A entrada é convidativa. Um portão vermelho com um teto adornado com folhas que imitam vinhas penduradas. Tanto a mesa como as cadeiras lembram barris. Do lado de dentro dominam as madeiras. «Era tudo feito à mão, com pisa uva também. Vemos os borracheiros neste vídeo. No passado, os lagares estavam próximos às vinhas, então tínhamos de pisar as uvas e, estes senhores, transportavam o vinho», afirma enquanto passa um vídeo sobre a história da empresa.
Recorde-se que o «borracho» resulta do aproveitamento da pele de cabra que se adapta a «contentor de líquidos». Os «borrachos», ou «odres» – como são também conhecidos –, assumiram um papel importante na circulação interna do «mosto», sendo utilizados, tradicionalmente, para transportar o sumo da uva pisada no lagar até as lojas onde se encontravam as pipas, para armazenamento.

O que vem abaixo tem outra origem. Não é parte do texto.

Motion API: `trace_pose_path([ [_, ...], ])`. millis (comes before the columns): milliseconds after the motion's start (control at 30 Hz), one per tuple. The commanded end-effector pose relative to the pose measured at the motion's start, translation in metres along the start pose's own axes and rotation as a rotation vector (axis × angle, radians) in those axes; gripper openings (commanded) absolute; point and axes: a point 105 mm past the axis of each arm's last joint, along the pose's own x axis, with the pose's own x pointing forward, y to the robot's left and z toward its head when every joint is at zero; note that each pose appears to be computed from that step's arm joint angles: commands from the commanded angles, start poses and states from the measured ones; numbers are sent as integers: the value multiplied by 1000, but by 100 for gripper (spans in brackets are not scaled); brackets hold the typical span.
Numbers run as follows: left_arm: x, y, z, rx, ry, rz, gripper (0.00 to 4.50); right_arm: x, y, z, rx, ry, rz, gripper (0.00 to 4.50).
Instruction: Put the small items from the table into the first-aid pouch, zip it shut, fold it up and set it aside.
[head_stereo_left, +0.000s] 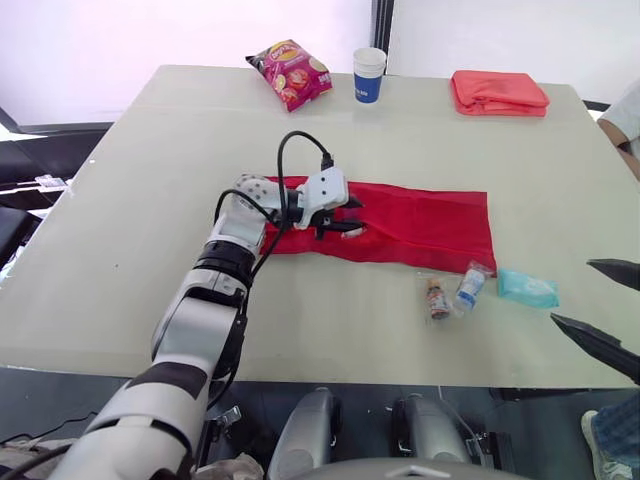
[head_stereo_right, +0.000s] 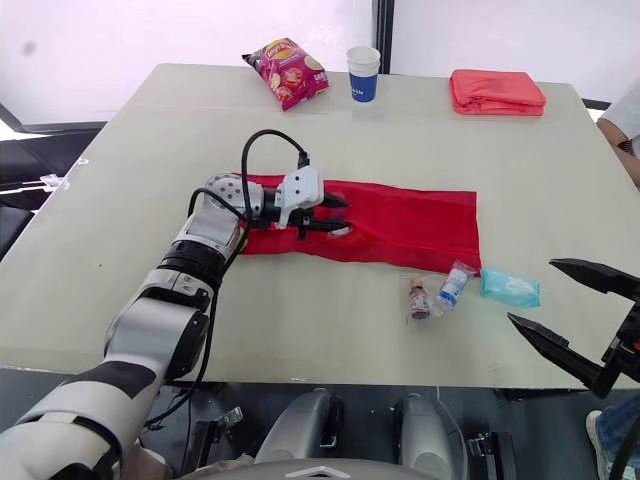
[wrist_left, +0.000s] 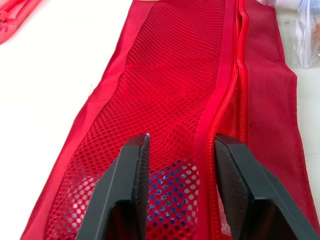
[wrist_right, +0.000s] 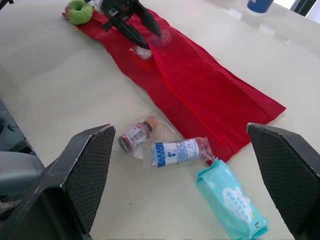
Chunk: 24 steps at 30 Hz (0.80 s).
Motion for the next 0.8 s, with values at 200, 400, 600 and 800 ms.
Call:
trace_pose_path([
  [200, 0, 1, 20, -10, -57, -12, 3, 9, -3, -12, 37, 74, -117, 450],
  [400, 3, 0, 28, -18, -80, -16, 3, 44, 17, -34, 392, 93, -136, 450],
  [600, 6, -2, 30, -20, -90, -14, 3, 86, 19, -57, 614, 140, -275, 450],
  [800, 8, -2, 33, -21, -99, -7, 3, 112, 20, -67, 706, 181, -311, 450],
])
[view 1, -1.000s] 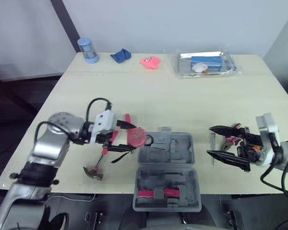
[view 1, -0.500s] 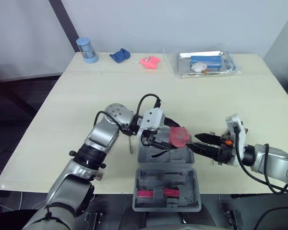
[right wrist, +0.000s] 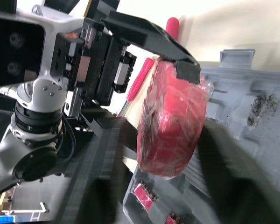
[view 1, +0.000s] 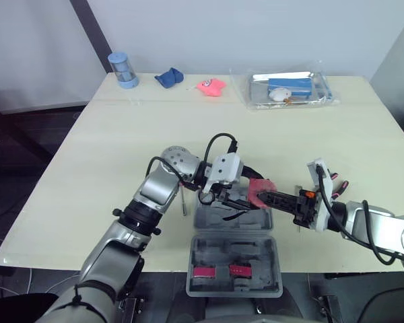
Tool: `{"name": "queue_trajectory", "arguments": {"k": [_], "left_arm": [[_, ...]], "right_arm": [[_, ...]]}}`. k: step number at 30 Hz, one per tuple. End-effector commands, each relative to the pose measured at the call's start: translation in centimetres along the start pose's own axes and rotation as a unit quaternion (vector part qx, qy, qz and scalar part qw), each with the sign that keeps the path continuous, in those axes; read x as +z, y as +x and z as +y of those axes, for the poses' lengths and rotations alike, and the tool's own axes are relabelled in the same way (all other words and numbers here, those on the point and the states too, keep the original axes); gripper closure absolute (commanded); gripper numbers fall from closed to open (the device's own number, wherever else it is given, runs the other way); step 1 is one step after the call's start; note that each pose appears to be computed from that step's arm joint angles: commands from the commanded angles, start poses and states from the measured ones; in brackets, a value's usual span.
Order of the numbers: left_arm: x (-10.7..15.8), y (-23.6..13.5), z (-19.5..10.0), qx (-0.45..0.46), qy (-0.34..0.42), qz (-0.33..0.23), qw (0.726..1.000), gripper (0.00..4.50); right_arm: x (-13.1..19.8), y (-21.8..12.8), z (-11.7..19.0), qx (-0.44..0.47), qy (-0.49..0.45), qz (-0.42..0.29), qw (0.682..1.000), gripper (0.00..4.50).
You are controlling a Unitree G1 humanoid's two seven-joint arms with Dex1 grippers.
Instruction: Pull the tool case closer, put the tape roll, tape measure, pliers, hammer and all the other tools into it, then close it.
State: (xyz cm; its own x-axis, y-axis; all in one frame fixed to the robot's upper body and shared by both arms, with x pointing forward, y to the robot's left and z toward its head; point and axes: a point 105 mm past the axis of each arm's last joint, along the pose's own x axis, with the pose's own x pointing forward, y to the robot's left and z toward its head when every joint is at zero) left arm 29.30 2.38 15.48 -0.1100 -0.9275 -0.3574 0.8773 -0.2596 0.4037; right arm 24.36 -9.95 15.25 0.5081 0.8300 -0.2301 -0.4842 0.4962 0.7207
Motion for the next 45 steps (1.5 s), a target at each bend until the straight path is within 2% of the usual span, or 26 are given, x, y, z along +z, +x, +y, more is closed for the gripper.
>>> {"name": "queue_trajectory", "arguments": {"k": [1,3,4,5,9,14,17,28,37,39,40,45], "left_arm": [[0.8,-0.1,0.0,-0.002,0.002,-0.024,1.0,1.52],[0.8,-0.1,-0.1,0.0,-0.002,-0.029,1.0,0.49],[0.8,-0.2,-0.1,0.001,-0.005,-0.034,0.999,0.14],[0.9,-0.3,-0.1,0.001,-0.007,-0.037,0.999,0.0],[1.5,-1.5,-0.7,-0.01,-0.023,-0.064,0.998,0.0],[1.8,-4.4,-3.0,-0.051,-0.055,-0.089,0.993,0.0],[1.9,-5.6,-4.1,-0.065,-0.07,-0.09,0.991,0.0],[2.9,-8.2,-6.8,-0.061,-0.089,-0.063,0.992,0.0],[3.4,-8.8,-8.2,-0.055,-0.096,-0.048,0.993,0.0],[3.3,-8.8,-8.3,-0.054,-0.097,-0.045,0.993,0.0],[3.3,-8.8,-8.4,-0.054,-0.097,-0.045,0.993,0.0],[3.0,-9.0,-8.7,-0.047,-0.1,-0.047,0.993,0.0]], "right_arm": [[0.2,-0.3,1.2,0.016,-0.015,0.002,1.0,3.9],[0.2,-0.5,1.2,0.016,-0.012,0.002,1.0,3.9],[0.2,-0.7,1.2,0.016,-0.01,0.001,1.0,3.93],[0.3,-0.9,1.1,0.016,-0.009,0.001,1.0,3.98],[0.2,-2.9,0.3,0.009,-0.002,0.0,1.0,3.98],[-0.9,-7.3,-3.5,-0.041,0.011,0.011,0.999,3.98],[-2.0,-8.8,-5.2,-0.063,0.024,0.024,0.997,3.98],[-6.4,-10.4,-12.6,-0.145,0.075,0.079,0.983,3.98],[-6.8,-10.0,-14.1,-0.151,0.068,0.091,0.982,3.98],[-6.5,-10.2,-14.3,-0.157,0.055,0.085,0.982,2.91],[-6.1,-10.3,-14.3,-0.158,0.046,0.08,0.983,2.83],[-4.7,-11.2,-13.8,-0.155,0.009,0.059,0.986,0.34]]}}
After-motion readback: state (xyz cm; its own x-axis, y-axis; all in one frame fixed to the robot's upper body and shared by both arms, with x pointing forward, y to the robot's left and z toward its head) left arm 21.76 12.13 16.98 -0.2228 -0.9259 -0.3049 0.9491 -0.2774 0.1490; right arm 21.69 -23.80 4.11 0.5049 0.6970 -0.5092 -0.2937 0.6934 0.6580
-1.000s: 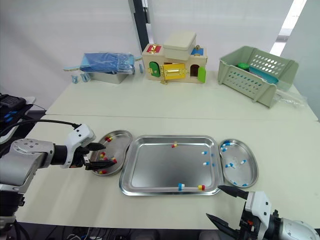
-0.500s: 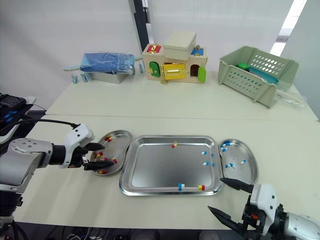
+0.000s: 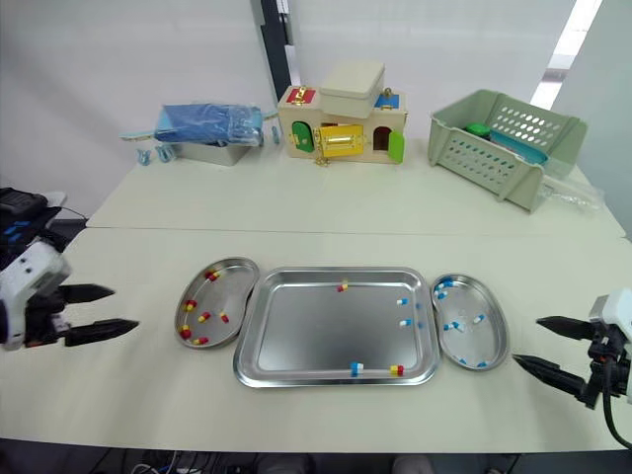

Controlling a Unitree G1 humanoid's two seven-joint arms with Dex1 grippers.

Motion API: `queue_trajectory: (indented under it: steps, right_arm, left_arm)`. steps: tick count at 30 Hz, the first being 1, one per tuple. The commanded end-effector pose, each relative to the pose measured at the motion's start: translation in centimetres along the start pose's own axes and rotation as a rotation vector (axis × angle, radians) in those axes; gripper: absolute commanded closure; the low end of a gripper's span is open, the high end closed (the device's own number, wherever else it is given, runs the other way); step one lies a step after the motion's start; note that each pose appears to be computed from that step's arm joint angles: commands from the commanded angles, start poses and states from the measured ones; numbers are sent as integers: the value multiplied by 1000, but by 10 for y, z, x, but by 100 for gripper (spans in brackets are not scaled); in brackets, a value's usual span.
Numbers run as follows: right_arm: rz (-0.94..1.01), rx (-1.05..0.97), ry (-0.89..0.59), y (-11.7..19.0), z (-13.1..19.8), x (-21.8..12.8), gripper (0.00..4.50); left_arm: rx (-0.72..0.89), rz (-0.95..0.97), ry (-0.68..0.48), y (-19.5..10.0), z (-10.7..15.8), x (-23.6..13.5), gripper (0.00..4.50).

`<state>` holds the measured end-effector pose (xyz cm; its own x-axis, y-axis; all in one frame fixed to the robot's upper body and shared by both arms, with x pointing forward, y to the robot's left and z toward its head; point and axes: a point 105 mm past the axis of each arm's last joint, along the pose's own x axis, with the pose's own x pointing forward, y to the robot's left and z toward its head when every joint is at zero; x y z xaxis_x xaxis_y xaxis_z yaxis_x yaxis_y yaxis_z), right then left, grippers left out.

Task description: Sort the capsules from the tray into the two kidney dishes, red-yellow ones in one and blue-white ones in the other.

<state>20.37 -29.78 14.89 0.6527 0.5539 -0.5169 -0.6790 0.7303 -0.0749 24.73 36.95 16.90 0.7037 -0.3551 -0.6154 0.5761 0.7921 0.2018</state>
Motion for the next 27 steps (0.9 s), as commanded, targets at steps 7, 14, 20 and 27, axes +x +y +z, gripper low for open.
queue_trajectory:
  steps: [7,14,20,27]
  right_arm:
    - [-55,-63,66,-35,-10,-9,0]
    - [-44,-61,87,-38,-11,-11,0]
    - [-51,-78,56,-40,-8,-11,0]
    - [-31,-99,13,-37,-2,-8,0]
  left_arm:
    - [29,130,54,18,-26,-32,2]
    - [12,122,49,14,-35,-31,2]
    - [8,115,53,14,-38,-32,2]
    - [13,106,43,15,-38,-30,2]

«Antigamente as exportações eram feitas de barco, até porque foi nos barcos que o vinho Madeira se iniciou. Um feliz acaso!», lembra a guia. «Nas viagens de ida e volta para zonas mais quentes, como a Índia, havia vinho que não era consumido. Quando regressaram, viram que este tinha melhorado as suas propriedades e aromas. Isto porque era adicionado álcool para que ele durasse mais e não fosse transformado em vinagre. Então pensou-se que ele melhorava por duas razões: o movimento do barco e o calor», conta. «Ele passava quase seis vezes pelos trópicos. Foi assim que ficou conhecido o vinho ‘da roda’. Porque ele ia até à Índia e regressava», continua. No entanto, havia muito desperdício. Mais tarde, percebeu-se que bastava colocá-lo num sítio quente.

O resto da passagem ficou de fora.